Reputation: 2641
My output:
docker images
REPOSITORY TAG IMAGE ID CREATED SIZE
jenkins/jenkins lts 806f56c84444 8 days ago 703MB
mongo latest 0da05d84b1fe 2 weeks ago 394MB
I would like to just cut the image ID alone from the output.
I tried using cut
:
docker images | cut -d " " -f1
REPOSITORY
jenkins/jenkins
The -f1
just gives me the repository names, if I use -f3
it tends to be empty. Since the delimiter is not a single space I don't see how to get the desired output.
Can we cut
based on field names?
I read the documentation and did not see anything relevant. I also saw that there is a way to achieve this using sed/AWK which i'm still figuring out.
In the meanwhile is there a easier way to achieve this using the cut
command?
I'm new to Unix/Linux, how can I determine which of Sed/AWK/Cut to prefer?
Upvotes: 3
Views: 3241
Reputation: 37464
Can we cut
based on field names? No.
How can I determine which of Sed/AWK/Cut to prefer? YMMV. For this particular input where fields are separated by two or more spaces, using awk you could set field separator to " +"
(two or more spaces), look for desired field name (IMAGE ID
below) and print only that particular field:
$ awk -F" +" ' # set field separator
{
if(f=="") # while we have not determined the desired field
for(i=1;i<=NF;i++) # ... keep looking
if($i=="IMAGE ID")
f=i
if(f!="") # once found
print $f # start printing it
}' file
Output:
IMAGE ID
806f56c84444
0da05d84b1fe
As one-liner:
$ awk -F" +" '{if(f=="")for(i=1;i<=NF;i++)if($i=="IMAGE ID")f=i;if(f!="")print $f}' file
Upvotes: 0
Reputation: 189749
In the general case, avoid parsing output meant for human consumption.

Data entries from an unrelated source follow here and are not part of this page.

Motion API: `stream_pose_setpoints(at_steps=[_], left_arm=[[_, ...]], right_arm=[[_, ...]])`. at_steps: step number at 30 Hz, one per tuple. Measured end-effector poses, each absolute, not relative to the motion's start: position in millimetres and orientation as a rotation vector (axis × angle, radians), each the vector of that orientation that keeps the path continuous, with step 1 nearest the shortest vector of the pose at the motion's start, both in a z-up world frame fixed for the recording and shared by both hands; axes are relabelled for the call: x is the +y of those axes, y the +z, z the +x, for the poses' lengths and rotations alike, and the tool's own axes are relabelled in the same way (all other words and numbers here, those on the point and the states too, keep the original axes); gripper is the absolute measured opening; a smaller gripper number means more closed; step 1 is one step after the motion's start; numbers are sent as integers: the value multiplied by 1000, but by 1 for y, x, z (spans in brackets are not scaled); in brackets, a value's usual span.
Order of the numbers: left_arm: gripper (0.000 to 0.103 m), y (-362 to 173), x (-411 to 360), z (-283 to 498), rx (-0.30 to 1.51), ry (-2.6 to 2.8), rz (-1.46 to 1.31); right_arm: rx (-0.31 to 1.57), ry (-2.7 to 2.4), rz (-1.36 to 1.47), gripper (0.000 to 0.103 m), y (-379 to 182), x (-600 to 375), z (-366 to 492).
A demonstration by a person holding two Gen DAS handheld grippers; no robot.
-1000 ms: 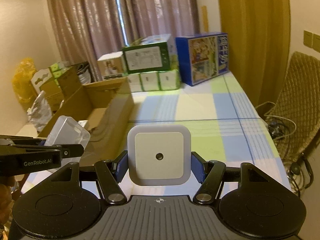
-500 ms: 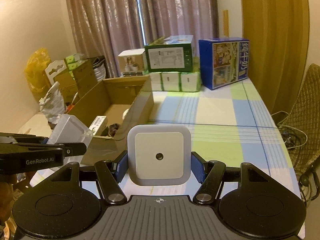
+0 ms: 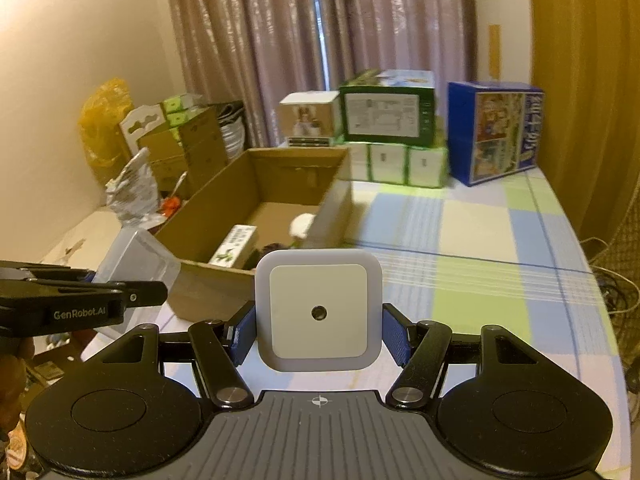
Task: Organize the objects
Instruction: 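Carry the clear container and night-light over the cardboard box with both tools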
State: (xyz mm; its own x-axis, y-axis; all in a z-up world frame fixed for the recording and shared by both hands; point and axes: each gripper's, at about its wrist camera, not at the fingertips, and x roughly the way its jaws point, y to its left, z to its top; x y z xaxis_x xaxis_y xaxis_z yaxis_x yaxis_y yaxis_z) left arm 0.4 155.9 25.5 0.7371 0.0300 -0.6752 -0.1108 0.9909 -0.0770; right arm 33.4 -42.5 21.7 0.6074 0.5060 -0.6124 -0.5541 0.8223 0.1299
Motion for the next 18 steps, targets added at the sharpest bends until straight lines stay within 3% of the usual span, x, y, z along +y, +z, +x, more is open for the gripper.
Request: stream_pose_setpoints(at_steps=[18], left_arm=[[26,21,182,-11,742,114,-149]], right_arm=[[707,662,-104,62,11,-17,31]])
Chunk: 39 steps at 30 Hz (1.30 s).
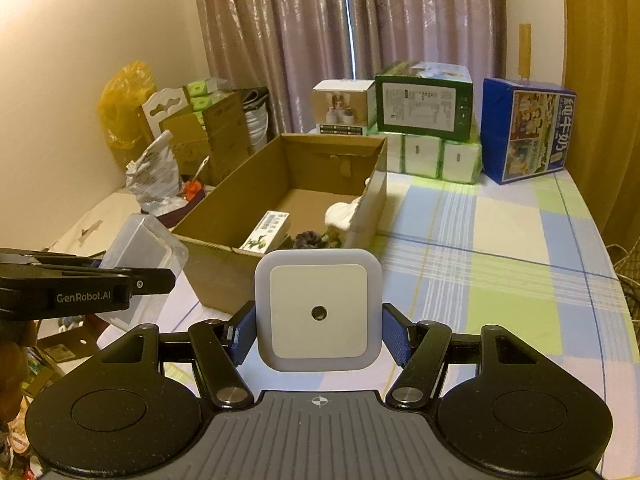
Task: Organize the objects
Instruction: 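Carry the clear container and night-light over the cardboard box with both tools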
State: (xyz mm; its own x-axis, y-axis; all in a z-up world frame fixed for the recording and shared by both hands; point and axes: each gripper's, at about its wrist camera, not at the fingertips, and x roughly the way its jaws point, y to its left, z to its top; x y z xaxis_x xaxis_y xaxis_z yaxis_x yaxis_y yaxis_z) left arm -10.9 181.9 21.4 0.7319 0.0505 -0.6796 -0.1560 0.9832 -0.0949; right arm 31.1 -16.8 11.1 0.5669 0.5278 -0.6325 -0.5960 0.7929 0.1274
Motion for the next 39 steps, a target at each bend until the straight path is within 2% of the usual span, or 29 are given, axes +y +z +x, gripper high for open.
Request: stream_pose_setpoints(at_steps=[15,26,39], left_arm=[[26,31,191,11,736,91,-116],[26,50,221,61,728,85,-85],[26,40,244,129,778,53,-76]], right_arm=[[698,707,-110,62,21,10,51],[693,713,-116,62,37,48,102],[764,704,-132,62,18,84,169]])
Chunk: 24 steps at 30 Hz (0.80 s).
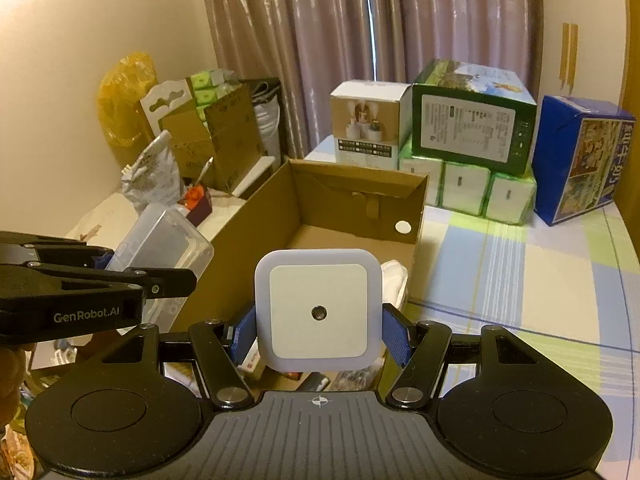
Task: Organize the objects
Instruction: 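Carry the clear container and night-light over the cardboard box with both tools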
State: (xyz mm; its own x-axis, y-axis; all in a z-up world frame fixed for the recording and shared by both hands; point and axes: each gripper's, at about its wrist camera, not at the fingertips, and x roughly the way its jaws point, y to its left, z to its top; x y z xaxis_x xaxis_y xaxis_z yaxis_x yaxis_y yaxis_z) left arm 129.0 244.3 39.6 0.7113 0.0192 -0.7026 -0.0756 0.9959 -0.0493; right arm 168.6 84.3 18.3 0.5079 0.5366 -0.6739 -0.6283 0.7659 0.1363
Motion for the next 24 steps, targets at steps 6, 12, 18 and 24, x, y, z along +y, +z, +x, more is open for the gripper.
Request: stream_pose_setpoints(at_steps=[6,12,18,24], left_arm=[[26,32,252,162,801,52,-54],[26,26,259,190,815,51,-46],[26,17,262,214,831,47,-28],[26,13,263,239,842,39,-4]], right_arm=[[790,700,-143,62,6,95,194],[804,698,-149,62,-3,103,218],[827,692,-158,62,-14,111,241],[826,683,-149,62,-17,115,264]])
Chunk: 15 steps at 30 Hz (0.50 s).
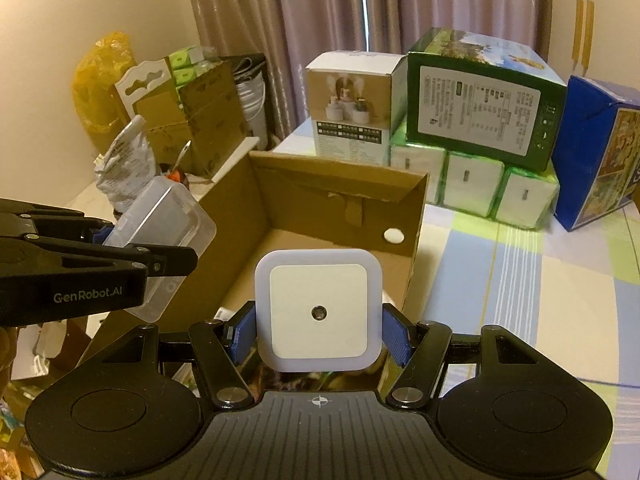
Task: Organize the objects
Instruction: 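Carry the clear container and night-light over the cardboard box with both tools, then open the left tool to drop the container while the right tool releases the night-light into the box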
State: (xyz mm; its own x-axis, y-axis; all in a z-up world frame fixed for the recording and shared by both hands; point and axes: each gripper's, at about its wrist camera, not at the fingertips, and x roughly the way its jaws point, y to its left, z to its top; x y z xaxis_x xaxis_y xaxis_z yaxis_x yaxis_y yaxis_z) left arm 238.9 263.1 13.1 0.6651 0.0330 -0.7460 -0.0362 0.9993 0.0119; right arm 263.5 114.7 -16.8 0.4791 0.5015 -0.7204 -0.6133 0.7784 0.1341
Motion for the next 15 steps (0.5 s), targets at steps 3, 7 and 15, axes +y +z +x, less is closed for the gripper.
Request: stream_pose_setpoints(at_steps=[3,7,15], left_arm=[[26,11,265,253,843,37,-1],[26,4,264,270,851,35,5],[38,-12,266,293,845,63,-3]], right_arm=[[826,674,-140,62,-17,115,273],[831,667,-130,62,-21,115,282],[836,667,-122,62,-26,114,289]])
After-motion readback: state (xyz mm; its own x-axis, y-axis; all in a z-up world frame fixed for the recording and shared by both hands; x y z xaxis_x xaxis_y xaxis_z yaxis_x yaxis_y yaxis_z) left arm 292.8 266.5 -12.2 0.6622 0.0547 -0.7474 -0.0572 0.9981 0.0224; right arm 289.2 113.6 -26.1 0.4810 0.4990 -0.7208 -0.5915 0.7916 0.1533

Many modern utilities offer an option to produce output in some standard format like JSON or XML, or even CSV (though that is less strictly specified, and exists in multiple "dialects").
docker
in particular has a generalized --format
option which allows you to specify your own output format:
docker images --format "{{.ID}}"
If you cannot avoid writing your own parser (are you really sure!? Look again!), cut
is suitable for output with a specific single-character delimiter, or otherwise fairly regular output. For everything else, I would go with Awk. Out of the box, it parses columns from sequences of whitespace, so it does precisely what you specifically ask for:
docker images | awk 'NR>1 { print $3 }'
(NR>1
skips the first line, which contains the column headers.)

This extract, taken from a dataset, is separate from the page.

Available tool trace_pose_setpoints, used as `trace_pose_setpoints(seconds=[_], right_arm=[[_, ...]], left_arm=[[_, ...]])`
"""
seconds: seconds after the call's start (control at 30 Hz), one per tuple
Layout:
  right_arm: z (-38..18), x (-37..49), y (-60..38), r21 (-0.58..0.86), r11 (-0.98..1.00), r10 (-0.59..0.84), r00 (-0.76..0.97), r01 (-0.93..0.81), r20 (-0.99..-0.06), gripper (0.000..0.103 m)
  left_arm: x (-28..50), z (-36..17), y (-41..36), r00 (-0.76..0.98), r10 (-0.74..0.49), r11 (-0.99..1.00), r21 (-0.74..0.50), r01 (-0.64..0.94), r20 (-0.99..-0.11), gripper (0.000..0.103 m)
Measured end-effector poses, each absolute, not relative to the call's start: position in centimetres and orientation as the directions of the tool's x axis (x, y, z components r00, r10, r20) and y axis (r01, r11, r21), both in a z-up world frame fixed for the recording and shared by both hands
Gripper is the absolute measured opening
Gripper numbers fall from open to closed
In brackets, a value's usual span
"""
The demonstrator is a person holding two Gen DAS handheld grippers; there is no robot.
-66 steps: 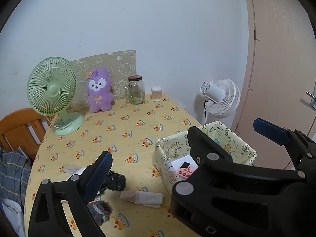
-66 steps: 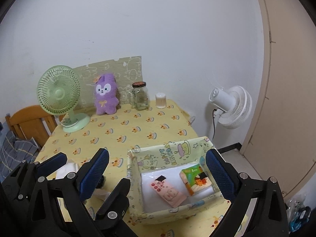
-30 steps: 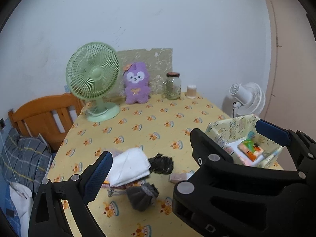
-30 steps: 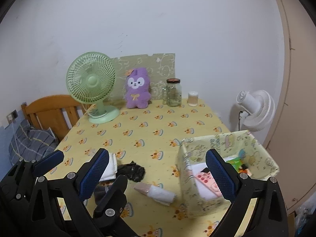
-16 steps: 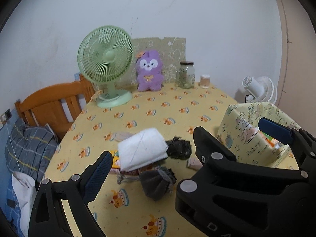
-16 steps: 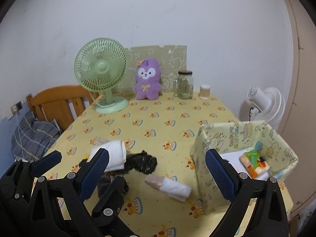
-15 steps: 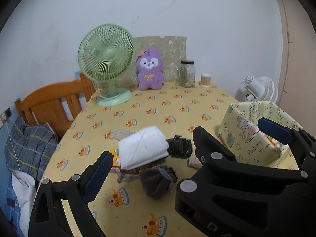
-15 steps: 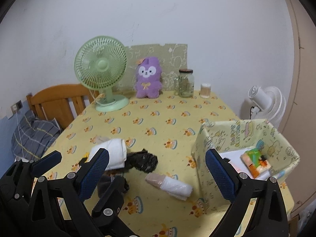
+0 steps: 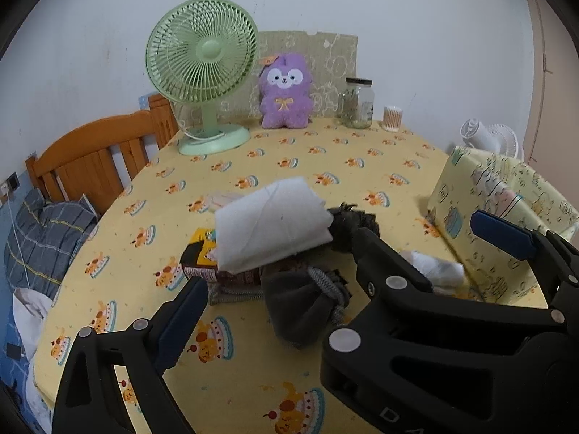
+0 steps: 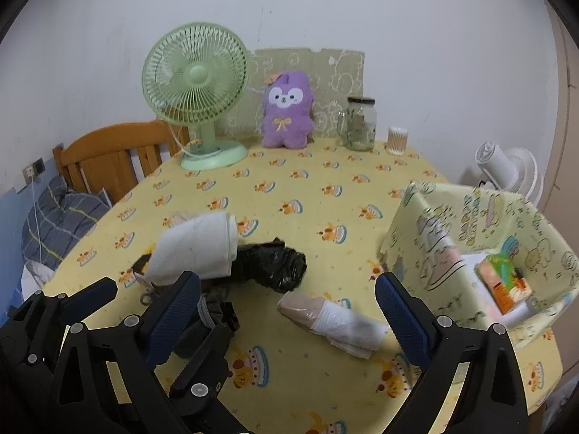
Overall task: Organize soft objects
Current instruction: 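Grasp the dark grey drawstring pouch with the left gripper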
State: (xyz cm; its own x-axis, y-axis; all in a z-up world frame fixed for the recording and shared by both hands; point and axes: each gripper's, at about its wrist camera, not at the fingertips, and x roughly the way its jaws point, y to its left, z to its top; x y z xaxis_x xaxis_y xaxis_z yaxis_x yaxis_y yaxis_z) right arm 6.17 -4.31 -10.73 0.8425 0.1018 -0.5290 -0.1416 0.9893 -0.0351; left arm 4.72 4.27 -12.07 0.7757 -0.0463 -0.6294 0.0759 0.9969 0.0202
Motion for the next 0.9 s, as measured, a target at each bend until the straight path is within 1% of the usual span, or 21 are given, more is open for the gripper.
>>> trace_pose_setpoints(seconds=[0.27,0.43,0.57,0.63,0.73,0.83,0.9], right_arm=[[-12.4,7.5,-4.6,-0.035,0.991,0.084,0.819,-0.126,-0.567,0.098],[-13.5,8.8,-5.1,-0.008,0.993,0.089,0.788,-0.118,-0.609,0.091],[-14.5,9.5,-5.3,-0.006,0.993,0.084,0.764,-0.114,-0.64,0.09],[-15.2,10.0,-5.2,-0.015,0.994,0.073,0.746,-0.111,-0.662,0.089],[-15.4,10.2,-5.0,-0.016,0.994,0.071,0.739,-0.11,-0.67,0.088],[-15.7,10.6,-5.1,0.009,0.993,0.091,0.721,-0.118,-0.687,0.083],[-15.7,10.7,-5.1,0.006,0.993,0.091,0.718,-0.119,-0.69,0.077]], left_arm=[[5.7,-13.5,4.1,0.743,-0.056,0.997,0.007,0.081,-0.667,0.094],[6.7,-14.3,3.7,0.722,-0.041,0.997,0.017,0.073,-0.69,0.092],[7.3,-15.3,3.6,0.703,-0.039,0.997,0.02,0.076,-0.711,0.092],[7.7,-15.8,3.7,0.678,-0.044,0.997,0.011,0.077,-0.734,0.087],[7.9,-15.8,3.7,0.672,-0.051,0.997,0.006,0.082,-0.739,0.087],[8.0,-15.8,3.6,0.67,-0.044,0.997,0.012,0.079,-0.741,0.088],[8.1,-15.8,3.6,0.669,-0.042,0.997,0.014,0.079,-0.742,0.088]])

In the case of fixed-width columns, it allows you to pull out a string by index:
docker images | awk 'NR>1 { print substr($0, 41, 12) }'
... though you could do that with cut
, too:
docker images | cut -c41-53
... but notice that Docker might adjust column widths depending on your screen size!
Awk lets you write regular expression extractions, too:
awk 'NR>1 { sub(/^([^[:space:]]*[[:space:]]+){2}/, ""); sub(/[[:space]].*/, ""); print }'
This is where it overlaps with sed
:
sed -n '2,$s/^[^ ]\+[ ]\+[^ ]\+[ ]\+\([^ ]\+\)[ ].*/\1/p'
though sed
is significantly less human-readable, especially for nontrivial scripts. (This is still pretty trivial.)
If you haven't used regex before, the above will seem cryptic, but it really isn't very hard to pick apart. We are looking for sequences of non-spaces (a field in a column) followed by sequences of spaces (a column separator) - two before the ID field and whatever comes after it, starting from the first space after the ID column.
If you want to learn shell scripting, you should probably also learn at least the basics of Awk (and a passing familiarity with sed
). If you just want to get the job done, and perhaps aren't specifically interested in learning U*x tools (though you probably should be anyway!), perhaps instead learn a modern scripting language like Python or Ruby.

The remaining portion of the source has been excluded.